The President has said that terrorism is a bigger threat than Americans understand it to be. If he truly believes that, then his heavily litigated Executive Order (EO), banning Muslims from seven countries from coming to the US on a temporary basis, is an unwelcome indication that he may be missing the point about the evolution of the global terrorist threat.
In addition, the proposal to designate the Muslim Brotherhood--a diverse international organization that officially rejects violence-- a foreign terrorist organization, as well as his professed support of torture, send all the wrong signals regarding the approach of his Administration to counter terrorism (CT) policy.
Aside from the legal and values-related issues raised, these actions will do nothing to lessen the threat from ISIS or Al Qaeda (AQ). Instead, if this is the counter terrorism (CT) path the Administration follows, the American people will become more vulnerable, not less.
The terrorist threat is morphing from an entrenched ISIS caliphate in Syria and Iraq and an AQ in disarray to a more dispersed ISIS that is moving beyond the caliphate as its primary focus to one that is emphasizing more global jihad. AQ is regrouping and strengthening its position globally.
ISIS setbacks in Syria and Iraq, particularly the attacks against its strongholds in Raqqa and Mosul, have hurt it on several levels. The attacks are eliminating a base of operation from which ISIS operated with impunity, and cutting deeply into ISIS sources of funding. They are hurting its ability to recruit fighters to defend the caliphate, and also challenging its projected image of invulnerability.
There are two schools of thought as to what a defeat of ISIS in Syria and Iraq might ultimately mean to the US and its allies. One school believes the collapse of the caliphate could lead to a devolution of ISIS into competing groups that would undermine its leadership, which would impact its effectiveness and message. Another school sees the splintering as creating a network of more extreme groups. It may turn out to be both, similar to what happened to Al Qaeda. For instance, Al Qaeda in the Islamic Maghreb (AQIM) has been less potent that Al Qaeda in the Arabian Peninsula (AQAP), which is considered to be not only a regional threat, but a threat to the US homeland.
What is clear is that changes are occurring with ISIS and also with Al Qaeda. There has been a resurgence of AQ, particularly in Syria. AQ's policy has been one of integration rather than confrontation with local populations. This is potentially a potent way to challenge the existing order, such as it is, in Iraq and Syria. In fact, Al Nusra, the AQ affiliate in Syria, has formally split with AQ, rebranding itself as Jabhat Fateh Al Sham (JFS), which by some estimates has a 10,000 strong fighting force. JFS also has a reputation of being particularly tough on the battlefield, which helps with the integration effort. The split, which is more of a façade than an actual break, is a way for JFS to distance itself from the AQ brand, making integration with the local population easier.
These changes to ISIS and AQ are not connected to CT measures the Trump administration is taking with its effort to ban immigrants from Iraq, Syria and Libya and four other predominately Muslim nations. Not only does the ban give ISIS and AQ a talking point about America's so-called war against Islam, it misses the point about what the US should be doing. As the terrorist enemy evolves, so too must the approach of the US and its allies, particularly its European allies.

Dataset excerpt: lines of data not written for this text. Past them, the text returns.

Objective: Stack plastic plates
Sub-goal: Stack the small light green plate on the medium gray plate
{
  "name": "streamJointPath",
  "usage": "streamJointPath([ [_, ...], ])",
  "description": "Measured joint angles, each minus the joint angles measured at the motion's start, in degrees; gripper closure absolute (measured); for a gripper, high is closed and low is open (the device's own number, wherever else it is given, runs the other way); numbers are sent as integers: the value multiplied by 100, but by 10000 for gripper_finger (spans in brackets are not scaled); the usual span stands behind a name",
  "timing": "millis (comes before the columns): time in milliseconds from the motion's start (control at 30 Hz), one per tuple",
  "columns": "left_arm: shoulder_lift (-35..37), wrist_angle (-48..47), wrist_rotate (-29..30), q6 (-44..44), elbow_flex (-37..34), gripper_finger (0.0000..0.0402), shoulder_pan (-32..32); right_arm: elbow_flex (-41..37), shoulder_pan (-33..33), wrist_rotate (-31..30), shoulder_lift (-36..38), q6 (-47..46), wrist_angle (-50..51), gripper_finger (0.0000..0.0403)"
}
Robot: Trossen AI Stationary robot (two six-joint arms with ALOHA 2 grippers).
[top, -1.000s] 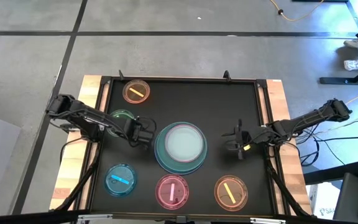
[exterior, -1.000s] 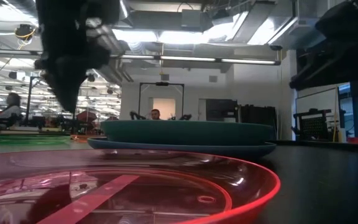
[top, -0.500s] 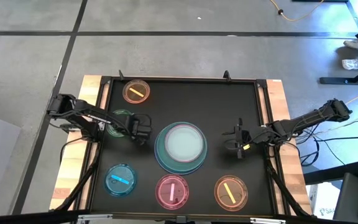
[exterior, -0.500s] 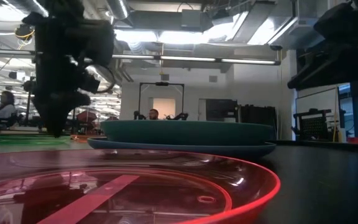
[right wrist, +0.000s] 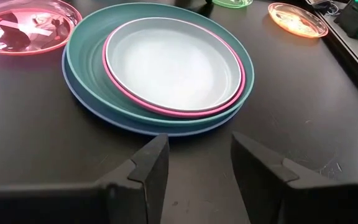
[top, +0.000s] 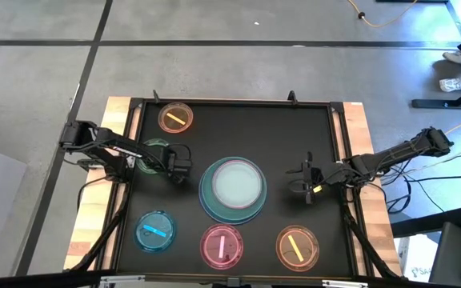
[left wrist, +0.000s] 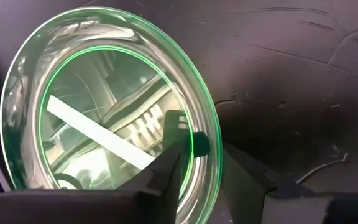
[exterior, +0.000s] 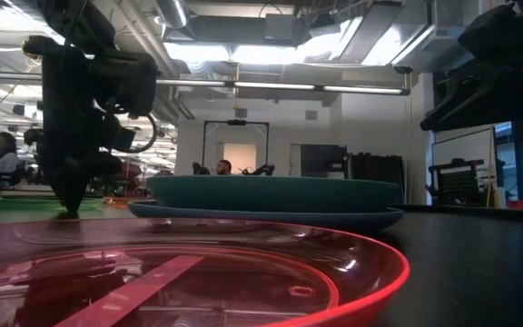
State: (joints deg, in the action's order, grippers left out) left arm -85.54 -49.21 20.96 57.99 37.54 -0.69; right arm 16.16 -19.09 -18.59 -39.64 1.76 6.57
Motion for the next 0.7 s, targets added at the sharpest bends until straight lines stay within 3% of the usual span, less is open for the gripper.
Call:
streamJointPath([
  [333,-24,188,151,-15,4,392,174,0,0,-91,0,1,-2,238],
  [567,-33,167,221,-290,457,396,477,0,-2,-201,0,2,0,238],
  [700,-33,159,575,-576,945,399,661,0,0,-201,0,2,0,238],
])
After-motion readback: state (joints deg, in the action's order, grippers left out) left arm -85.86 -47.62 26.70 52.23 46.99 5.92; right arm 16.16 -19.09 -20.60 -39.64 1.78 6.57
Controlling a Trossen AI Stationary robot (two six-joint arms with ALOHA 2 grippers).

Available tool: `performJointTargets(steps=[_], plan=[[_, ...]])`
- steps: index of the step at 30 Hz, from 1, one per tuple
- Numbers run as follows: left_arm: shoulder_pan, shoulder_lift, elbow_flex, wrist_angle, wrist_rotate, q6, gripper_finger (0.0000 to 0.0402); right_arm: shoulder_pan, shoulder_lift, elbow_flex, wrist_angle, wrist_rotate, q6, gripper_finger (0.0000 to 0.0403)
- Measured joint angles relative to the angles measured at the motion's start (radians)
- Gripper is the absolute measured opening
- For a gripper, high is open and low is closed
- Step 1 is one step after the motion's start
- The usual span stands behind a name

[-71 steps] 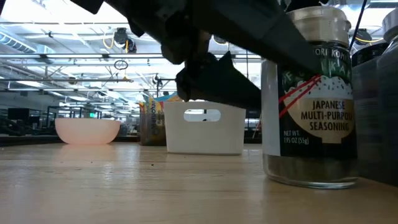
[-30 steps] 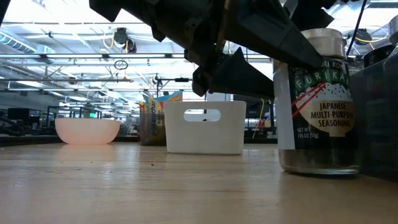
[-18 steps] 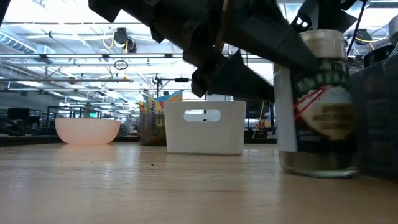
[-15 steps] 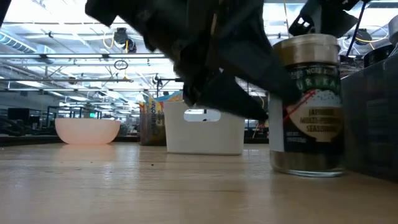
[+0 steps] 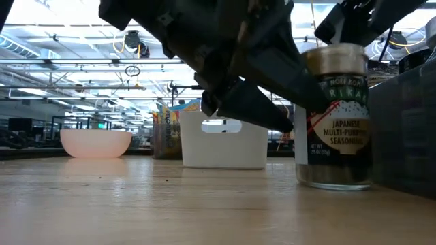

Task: Pick & Place Food Item
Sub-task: Put the gold seasoning bottle into the bottom black bin

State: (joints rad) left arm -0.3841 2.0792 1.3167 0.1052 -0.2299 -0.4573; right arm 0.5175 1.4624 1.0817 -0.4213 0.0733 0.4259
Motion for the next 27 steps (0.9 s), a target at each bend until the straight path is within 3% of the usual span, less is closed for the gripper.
performJointTargets(steps=[4, 12, 16, 21, 27], plan=[[0.023, 0.0, 0.0, 0.0, -0.066, -0.023, 0.0291, -0.001, 0.0, 0.0, -0.002, 0.031, 0.001, 0.0199], [0.079, 0.0, 0.0, 0.002, -0.075, -0.026, 0.0292, -0.001, 0.0, 0.0, -0.002, 0.1, 0.01, 0.0199], [0.101, -0.001, 0.0, 0.001, -0.001, -0.05, 0.0292, -0.007, 0.0, 0.0, -0.002, 0.16, 0.016, 0.0199], [0.126, -0.039, 0.0, -0.015, 0.126, -0.107, 0.0292, -0.027, -0.001, 0.0, 0.011, 0.142, 0.033, 0.0199], [0.132, -0.153, 0.002, -0.078, 0.111, -0.053, 0.0292, -0.048, -0.037, 0.0, 0.085, 0.135, 0.008, 0.0199]])
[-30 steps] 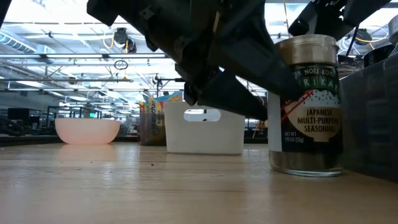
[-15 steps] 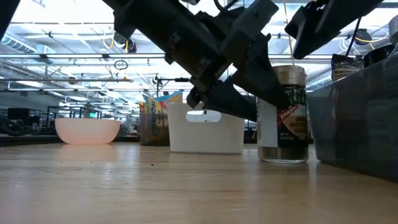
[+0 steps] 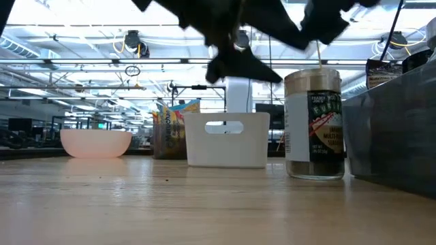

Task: Pick & Place Food Item
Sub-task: Put the gold seasoning bottle into the bottom black bin

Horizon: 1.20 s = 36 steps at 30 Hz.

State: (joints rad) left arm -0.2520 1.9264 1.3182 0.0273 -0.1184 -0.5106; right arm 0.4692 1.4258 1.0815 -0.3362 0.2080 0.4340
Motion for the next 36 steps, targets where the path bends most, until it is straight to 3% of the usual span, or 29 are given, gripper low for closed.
performJointTargets(steps=[11, 19, 23, 28, 36], plan=[[-0.015, -0.306, 0.0, -0.355, 0.03, -0.046, 0.0292, -0.026, -0.084, 0.0, 0.023, -0.037, -0.163, 0.0199], [-0.058, -0.506, 0.0, -0.398, -0.173, -0.083, 0.0292, -0.133, -0.091, 0.001, 0.025, -0.217, -0.066, 0.0231], [-0.084, -0.545, 0.0, -0.399, -0.251, -0.095, 0.0292, -0.174, -0.091, 0.001, 0.033, -0.31, -0.078, 0.0274], [-0.108, -0.547, 0.0, -0.4, -0.269, -0.104, 0.0292, -0.184, -0.091, 0.013, 0.033, -0.39, -0.227, 0.0328], [-0.111, -0.538, 0.0, -0.472, -0.271, -0.176, 0.0292, -0.168, -0.007, 0.194, -0.241, -0.313, -0.5, 0.035]])
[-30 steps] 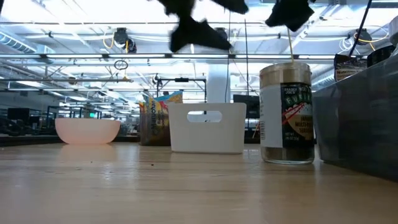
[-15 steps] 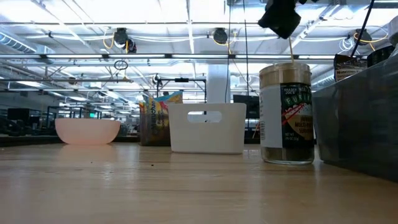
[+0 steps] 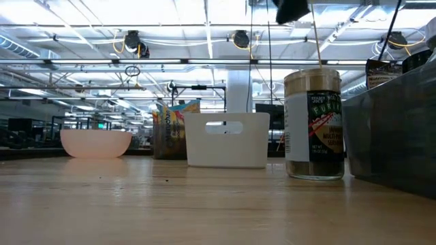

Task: Pick & Place Food Item
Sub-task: Put the gold seasoning bottle into the bottom black bin

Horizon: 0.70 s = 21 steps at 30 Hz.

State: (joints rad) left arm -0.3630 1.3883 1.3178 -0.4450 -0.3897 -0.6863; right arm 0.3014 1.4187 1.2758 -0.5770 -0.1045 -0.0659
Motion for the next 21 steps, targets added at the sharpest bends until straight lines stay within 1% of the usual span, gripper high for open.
performJointTargets(steps=[5, 9, 12, 17, 21], plan=[[-0.001, 0.0, 0.0, -0.015, 0.002, -0.008, 0.0292, -0.015, 0.112, 0.125, -0.131, -0.001, -0.056, 0.035], [0.0, 0.0, 0.0, -0.038, 0.003, -0.002, 0.0292, -0.014, 0.191, 0.192, -0.189, -0.006, -0.062, 0.035], [0.0, 0.0, 0.0, -0.059, 0.028, 0.012, 0.0292, -0.012, 0.237, 0.207, -0.205, -0.029, -0.053, 0.035], [0.0, 0.0, 0.0, -0.073, 0.08, 0.065, 0.0292, -0.012, 0.294, 0.208, -0.229, -0.029, 0.009, 0.035], [0.0, 0.0, 0.0, -0.078, 0.113, 0.1, 0.0292, -0.012, 0.324, 0.208, -0.247, 0.002, 0.031, 0.035]])
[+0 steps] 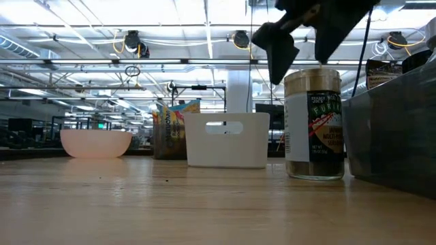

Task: Pick & Place Food Item
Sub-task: Put the gold seasoning bottle into the bottom black bin

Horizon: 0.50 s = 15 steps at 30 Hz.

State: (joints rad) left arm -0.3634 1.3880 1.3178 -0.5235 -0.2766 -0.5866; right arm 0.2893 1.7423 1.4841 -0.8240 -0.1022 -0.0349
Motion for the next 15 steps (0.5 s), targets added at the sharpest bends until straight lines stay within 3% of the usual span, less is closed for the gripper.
performJointTargets(steps=[5, 15], plan=[[0.0, 0.0, 0.0, 0.0, 0.017, 0.03, 0.0292, 0.0, 0.017, 0.001, -0.033, 0.051, 0.028, 0.035], [-0.008, 0.0, 0.0, -0.006, 0.021, 0.042, 0.0292, -0.007, 0.025, 0.0, -0.069, 0.049, 0.058, 0.035]])
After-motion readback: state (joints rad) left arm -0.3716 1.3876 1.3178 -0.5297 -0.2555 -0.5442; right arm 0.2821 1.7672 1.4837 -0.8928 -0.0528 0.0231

The growing terrorist threat in Europe is from within. The French and Belgian connection of terrorist cells is a proven threat, exemplified by the recent attacks in Brussels, Paris and elsewhere. There are also fighters returning from Syria and Iraq, who will pose an additional threat to a number of EU nations. Many of the returnees are citizens and would not be captured by an EU version of the Trump EO.
In addition, ISIS in particular is managing recruits remotely. They are providing direction and overall support for lone wolves, some of whom are not completely alone. This reinforces the idea that the splintering of ISIS into cells may be more lethal to the EU and US homeland than the present situation. It also begs the question of whether the response to a US CT strategy ought to be so focused on immigrants coming from countries where they are already thoroughly vetted. The Trump team's sturm and drang over this is not an efficient or effective way to develop and implement a CT effort.
Instead, the focus should be on working more closely with the EU, including continuing to promote law enforcement and intelligence sharing efforts. Extreme measures from the Trump Administration undercuts the positive connection that has developed between the US and EU on these issues. For example, when the Prime Minister of the UK has to explain to her parliament that her government does not condone torture before she visits the US, it is a sure sign that there is trepidation on the part of European allies in dealing with the Trump Administration on CT related issues.
The Trump administration is headed down the wrong path for eliminating the terrorist threat with its EO and other proposed moves. It needs to adapt as the enemy adapts. It needs to embrace, not alienate, Muslims at home and abroad. This battle cannot be won by antagonistic rhetoric and faulty policies that protect no one, and, ultimately, make Americans less safe. Focus, discipline and working with real allies--not those who talk the talk but don't walk the walk, as the Russians are doing in Syria--are the key ingredients for developing a CT policy that works and can be sustained.